Among other things, Jackson discovered that many tech VCs think the tech stock market is “manipulated,” that stock investors are too emotional and are prone to impulsively buying or selling based on noise, and that the whole market looks more like a “casino” than anything else.
“[The VCs said that] you cannot ‘invest’ in a company once it’s public because it has no basis in reality to the inherent value it is creating,” Jackson observed. “Instead, they thought the stock price was simply a reflection of peoples’ perceptions of how a stock would move in the future. In other words, it’s a perception of a perception.
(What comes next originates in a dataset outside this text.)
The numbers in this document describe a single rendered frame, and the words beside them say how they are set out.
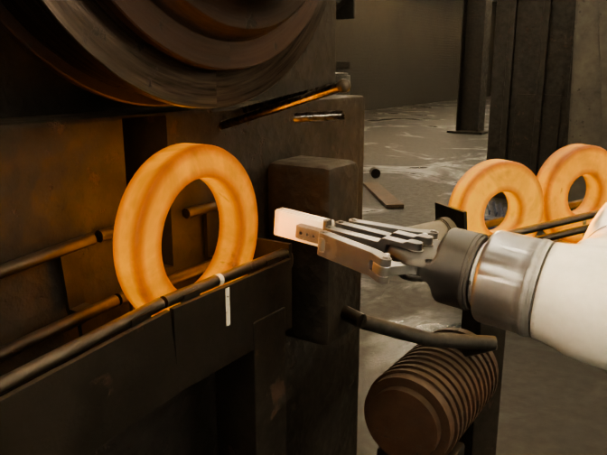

They couldn’t understand how they had an edge in that kind of environment.”
For his part, Jackson said he was “surprised” that so many people who invest money for a living would take such a dim view of publicly traded equities, especially since they came across more as “a group of 60-year-old retirees from Des Moines commenting about how crazy Wall Street is.” While this certainly may be true, Jackson may also want to look at some of the professional analysts who gave Apple shares a $1,111 price target and wonder if maybe, just maybe, the Silicon Valley VCs have a substantive point.